Você tem o direito de divergir dessa narrativa arrogante, de evidentes raízes autoritárias. Mas, tirando os cínicos incuráveis, ninguém discordará de que a democracia brasileira perde algo muito relevante: a oportunidade de julgar, nas urnas, o legado dos governos de Lula e Dilma. O lulismo condenado pelos juízes escapa ao tribunal da cidadania. Isso tem consequências.
Na “era Lula”, a Petrobras foi colonizada por um cartel de partidos políticos —PT, PMDB, PP— e extorquida pelo cartel de empreiteiras associadas ao lulismo. Sob o comando de Lula, o BNDES transferiu fortunas ao empresariado que orbitava em torno da lâmpada do Estado.

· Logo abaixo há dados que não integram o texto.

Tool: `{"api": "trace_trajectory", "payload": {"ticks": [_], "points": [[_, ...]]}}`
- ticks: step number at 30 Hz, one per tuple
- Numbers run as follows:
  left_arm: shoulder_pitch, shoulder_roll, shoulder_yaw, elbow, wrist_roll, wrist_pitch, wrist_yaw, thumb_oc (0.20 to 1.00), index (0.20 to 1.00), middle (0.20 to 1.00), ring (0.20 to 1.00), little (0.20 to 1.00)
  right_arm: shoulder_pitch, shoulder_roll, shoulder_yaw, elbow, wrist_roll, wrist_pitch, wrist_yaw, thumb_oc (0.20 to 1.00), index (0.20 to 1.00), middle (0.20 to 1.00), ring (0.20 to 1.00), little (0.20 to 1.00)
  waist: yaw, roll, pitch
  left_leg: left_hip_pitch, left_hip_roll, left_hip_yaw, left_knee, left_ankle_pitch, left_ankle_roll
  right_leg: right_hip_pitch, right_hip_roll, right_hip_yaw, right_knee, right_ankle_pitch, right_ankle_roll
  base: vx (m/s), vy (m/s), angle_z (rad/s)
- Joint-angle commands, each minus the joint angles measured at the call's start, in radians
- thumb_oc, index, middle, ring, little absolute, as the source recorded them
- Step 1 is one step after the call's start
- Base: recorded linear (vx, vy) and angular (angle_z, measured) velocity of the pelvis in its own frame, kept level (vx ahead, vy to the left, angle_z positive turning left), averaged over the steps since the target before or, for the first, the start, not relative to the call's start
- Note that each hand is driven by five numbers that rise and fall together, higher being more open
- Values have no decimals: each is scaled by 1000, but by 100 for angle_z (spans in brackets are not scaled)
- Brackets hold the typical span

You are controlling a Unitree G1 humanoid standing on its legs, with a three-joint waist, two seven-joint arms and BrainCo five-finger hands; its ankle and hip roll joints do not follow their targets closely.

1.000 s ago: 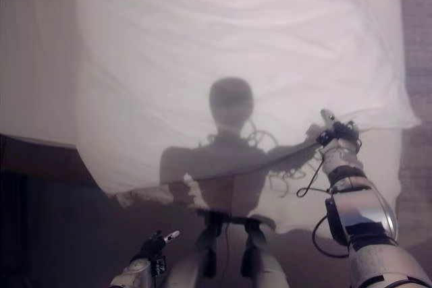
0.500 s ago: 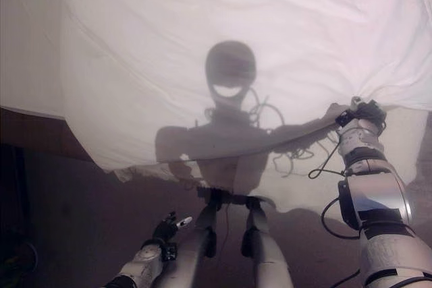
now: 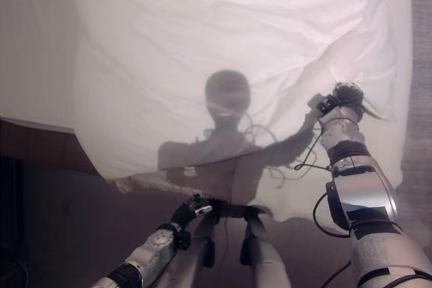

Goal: Make the bed

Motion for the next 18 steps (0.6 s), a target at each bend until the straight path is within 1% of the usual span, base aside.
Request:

O “pai dos pobres” gabava-se de ser, ao mesmo tempo, o “pai dos ricos”. Mas o Lula que ruma para uma cela da PF não é o camarada dos Odebrecht, o brother de Eike Batista, o patrono do metrô de Caracas ou o mecenas do ditador angolano José Eduardo dos Santos, mas apenas o presumido proprietário de um tríplex vagabundo numa praia urbana decadente.
No fim, a obra da Justiça é um tapume que oculta a obra do lulismo —e, nesse passo, evita o escrutínio público dos capítulos decisivos de nossa história recente.
O dia da prisão de Lula deve ser anotado no calendário como o zênite de um fracasso nacional: nossa persistente incapacidade de extrair as lições da falência do lulismo. A nação polarizada entre fanáticos lulistas e fanáticos antilulistas desistiu de examinar os fundamentos da política econômica que provocou a mais profunda depressão de nossa história recente.
O país hipnotizado pela novela vulgar do processo de Lula abdicou de refletir sobre a natureza das políticas sociais voltadas para estimular o consumo privado. A crítica política do lulismo deu lugar à histeria regressiva do bolsonarismo. É como se, a caminho da cadeia, Lula tivesse lançado um feitiço idiotizante, condenando-nos a uma guerra fratricida sobre seu destino pessoal.
O suicídio de Vargas eternizou o varguismo. A prisão de Lula não abole o lulismo, mas o emoldura para a posteridade. Numa ponta, oferece alento à narrativa exterminista de uma direita em rebelião contra o princípio do pluralismo. Na outra, remete às calendas a hora do acerto de contas da esquerda brasileira com o populismo lulista.
Não chore. Não comemore. No dia de sua prisão, Lula ganhou a liberdade de iludir um pouco mais.